» Information provided:
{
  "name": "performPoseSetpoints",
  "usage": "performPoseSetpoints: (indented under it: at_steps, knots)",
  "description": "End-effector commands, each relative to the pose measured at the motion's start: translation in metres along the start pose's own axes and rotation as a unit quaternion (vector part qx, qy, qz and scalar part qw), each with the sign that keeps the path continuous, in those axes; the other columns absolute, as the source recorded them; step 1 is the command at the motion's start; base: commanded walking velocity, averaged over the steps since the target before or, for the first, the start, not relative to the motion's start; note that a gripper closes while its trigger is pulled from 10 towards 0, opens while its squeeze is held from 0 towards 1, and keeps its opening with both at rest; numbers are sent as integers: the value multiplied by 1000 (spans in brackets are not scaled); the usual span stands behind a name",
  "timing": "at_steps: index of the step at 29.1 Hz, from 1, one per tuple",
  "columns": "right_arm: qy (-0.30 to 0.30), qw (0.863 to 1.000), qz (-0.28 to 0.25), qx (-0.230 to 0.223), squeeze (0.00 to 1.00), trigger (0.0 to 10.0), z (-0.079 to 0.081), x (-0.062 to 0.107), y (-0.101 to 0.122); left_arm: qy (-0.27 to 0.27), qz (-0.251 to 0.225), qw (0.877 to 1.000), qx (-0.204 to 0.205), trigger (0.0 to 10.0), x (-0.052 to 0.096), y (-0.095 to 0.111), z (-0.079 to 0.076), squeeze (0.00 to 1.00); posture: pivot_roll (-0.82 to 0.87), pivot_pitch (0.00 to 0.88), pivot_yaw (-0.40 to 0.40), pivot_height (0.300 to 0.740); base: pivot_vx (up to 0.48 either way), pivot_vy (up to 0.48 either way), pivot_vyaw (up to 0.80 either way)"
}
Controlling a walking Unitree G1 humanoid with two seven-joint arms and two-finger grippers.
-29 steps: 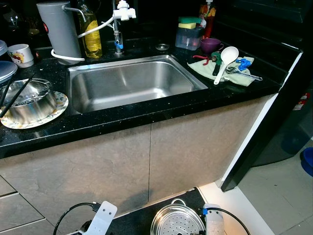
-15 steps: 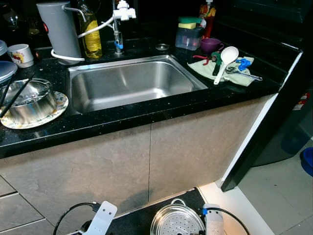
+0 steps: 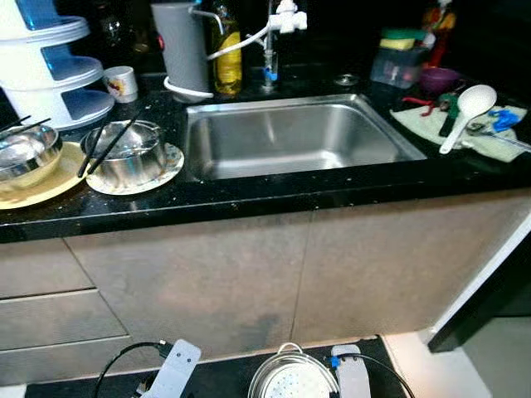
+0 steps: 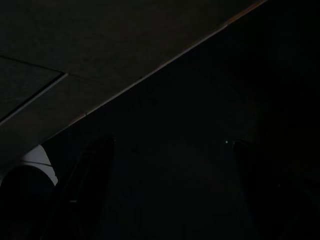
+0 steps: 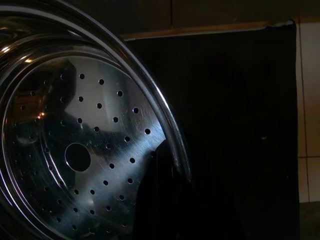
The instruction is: Kitchen organization
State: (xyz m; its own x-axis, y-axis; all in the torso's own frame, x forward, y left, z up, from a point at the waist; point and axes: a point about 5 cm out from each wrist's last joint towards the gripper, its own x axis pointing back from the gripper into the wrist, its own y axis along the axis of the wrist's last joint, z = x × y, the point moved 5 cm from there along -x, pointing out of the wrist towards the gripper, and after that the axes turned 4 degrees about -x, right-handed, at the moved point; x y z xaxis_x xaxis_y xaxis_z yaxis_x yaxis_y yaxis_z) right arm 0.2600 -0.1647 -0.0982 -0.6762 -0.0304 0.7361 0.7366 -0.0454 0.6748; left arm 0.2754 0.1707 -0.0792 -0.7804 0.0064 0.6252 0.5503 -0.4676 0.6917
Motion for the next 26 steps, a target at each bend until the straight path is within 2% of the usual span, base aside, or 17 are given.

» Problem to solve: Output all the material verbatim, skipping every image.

» Result below:
{
  "name": "performPoseSetpoints",
  "usage": "performPoseSetpoints: (indented under it: at_steps, knots)",
  "description": "End-effector commands, each relative to the pose measured at the motion's start: translation in metres along the start pose's own axes and rotation as a unit quaternion (vector part qx, qy, qz and scalar part qw), each with the sign that keeps the path continuous, in those axes; the other columns absolute, as the source recorded them; step 1 is the command at the motion's start; base: commanded walking velocity, averaged over the steps since the target before or, for the first, the start, not relative to the motion's start; note that a gripper closes while its trigger is pulled from 10 towards 0, opens while its squeeze is held from 0 towards 1, and keeps its opening with both at rest; numbers are sent as integers: the value multiplied by 1000 (spans in brackets are not scaled); the usual span stands behind a name",
  "timing": "at_steps: index of the step at 29.1 Hz, from 1, one per tuple",
  "columns": "right_arm: qy (-0.30 to 0.30), qw (0.863 to 1.000), qz (-0.28 to 0.25), qx (-0.230 to 0.223), squeeze (0.00 to 1.00), trigger (0.0 to 10.0), z (-0.079 to 0.081), x (-0.062 to 0.107), y (-0.101 to 0.122); left_arm: qy (-0.27 to 0.27), qz (-0.251 to 0.225), qw (0.877 to 1.000), qx (-0.204 to 0.205), trigger (0.0 to 10.0), x (-0.052 to 0.096), y (-0.095 to 0.111), z (-0.079 to 0.076), squeeze (0.00 to 1.00); posture: pivot_roll (-0.82 to 0.87), pivot_pitch (0.00 to 0.88), pivot_yaw (-0.40 to 0.40), pivot_height (0.300 to 0.740); base: pivot_vx (up to 0.48 either way), pivot_vy (up to 0.48 either way), pivot_vyaw (up to 0.80 either way)"
}
Controlling a walking Unitree G1 humanoid with two seven-joint arms and two-finger grippers.
-29 steps: 
-15 steps: 
+0 steps: 
+0 steps: 
+0 steps: 
The instruction is: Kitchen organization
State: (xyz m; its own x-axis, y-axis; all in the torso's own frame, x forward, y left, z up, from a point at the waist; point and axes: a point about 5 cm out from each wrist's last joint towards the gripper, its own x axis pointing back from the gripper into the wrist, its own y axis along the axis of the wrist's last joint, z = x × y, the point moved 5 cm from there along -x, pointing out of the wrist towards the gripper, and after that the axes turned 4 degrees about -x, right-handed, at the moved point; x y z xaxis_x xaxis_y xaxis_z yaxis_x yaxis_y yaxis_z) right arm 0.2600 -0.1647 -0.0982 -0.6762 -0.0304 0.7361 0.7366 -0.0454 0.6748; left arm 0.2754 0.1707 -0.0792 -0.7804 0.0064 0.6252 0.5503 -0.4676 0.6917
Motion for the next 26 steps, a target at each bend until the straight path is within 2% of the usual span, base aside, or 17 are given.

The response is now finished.